Groupement d’intérêt économique (GIE) Réunion européenne v Zurich España (Case C-77/04) [2006] 1 All ER (Comm) 488, ECJ and SOVAG—Schwarzmeer und Ostsee Versicherungs-Aktiengesellschaft v If Vahinkovakuutusyhtiö Oy (Case C-521/14) [2016] QB 780, ECJ applied.

Kinnear v Falconfilms NV [1996] 1 WLR 920 considered.

Kongress Agentur Hagen GmbH v Zeehaghe BV (Case C-365/88) [1990] ECR I-1845, ECJ explained.

Waterford Wedgwood plc v David Nagli Ltd [1999] 3 All ER 185 doubted.

Barton v Golden Sun Holidays Ltd [2007] IL Pr 57 disapproved.

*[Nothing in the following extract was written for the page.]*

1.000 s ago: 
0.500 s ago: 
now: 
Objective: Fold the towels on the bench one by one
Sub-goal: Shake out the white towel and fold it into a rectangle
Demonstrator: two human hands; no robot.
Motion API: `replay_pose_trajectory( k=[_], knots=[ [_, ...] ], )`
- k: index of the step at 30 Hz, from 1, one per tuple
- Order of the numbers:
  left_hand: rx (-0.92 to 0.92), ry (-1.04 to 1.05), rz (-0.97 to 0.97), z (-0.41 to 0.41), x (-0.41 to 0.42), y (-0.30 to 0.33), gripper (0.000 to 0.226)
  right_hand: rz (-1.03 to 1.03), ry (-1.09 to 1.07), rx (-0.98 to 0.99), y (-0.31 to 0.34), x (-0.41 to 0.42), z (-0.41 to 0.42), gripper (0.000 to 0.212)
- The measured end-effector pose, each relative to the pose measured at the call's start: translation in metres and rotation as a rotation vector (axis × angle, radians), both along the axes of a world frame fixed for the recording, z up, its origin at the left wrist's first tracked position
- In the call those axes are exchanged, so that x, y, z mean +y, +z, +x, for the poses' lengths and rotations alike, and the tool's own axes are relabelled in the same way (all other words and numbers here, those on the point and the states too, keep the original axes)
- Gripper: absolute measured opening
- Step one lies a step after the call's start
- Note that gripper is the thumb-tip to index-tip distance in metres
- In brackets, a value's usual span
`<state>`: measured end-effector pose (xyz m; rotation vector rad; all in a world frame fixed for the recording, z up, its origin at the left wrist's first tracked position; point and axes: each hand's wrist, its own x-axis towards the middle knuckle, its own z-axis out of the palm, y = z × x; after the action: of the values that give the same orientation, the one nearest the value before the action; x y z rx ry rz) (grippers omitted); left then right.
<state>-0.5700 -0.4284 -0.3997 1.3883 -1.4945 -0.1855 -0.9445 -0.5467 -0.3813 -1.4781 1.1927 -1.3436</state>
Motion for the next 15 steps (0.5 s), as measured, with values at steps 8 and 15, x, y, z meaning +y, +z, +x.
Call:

(3) There was no support in the text of the Lugano Convention (or the Judgments Regulation), the Jenard Report on the Convention on Jurisdiction and the Enforcement of Judgments in Civil and Commercial Matters, or any of the Court of Justice authorities for the proposition that jurisdiction, once founded on article 6(2) at date of issue, could be lost as a result of subsequent events. Such a proposition would directly conflict with and undermine the principle of certainty and predictability. It would also be contrary to the purposes of the Lugano Convention and the principle of certainty and predictability if a court had discretion to decline to accept jurisdiction which would otherwise have been established by under article 6(2). Management of those proceedings as a matter of domestic procedural law, including the application of CPR r 20.9, was another matter (paras 83–85, 89, 90, 91, 92).

Canada Trust Co v Stolzenberg (No 2) [2002] 1 AC 1, HL(E) applied.

Decision of Robin Knowles J [2022] EWHC 2871 (Comm) affirmed.

Laura John KC and Daniel Schwennicke (instructed by Holman Fenwick Willan LLP) for the bank.

James M Turner KC (instructed by Bird & Bird LLP) for the defendants.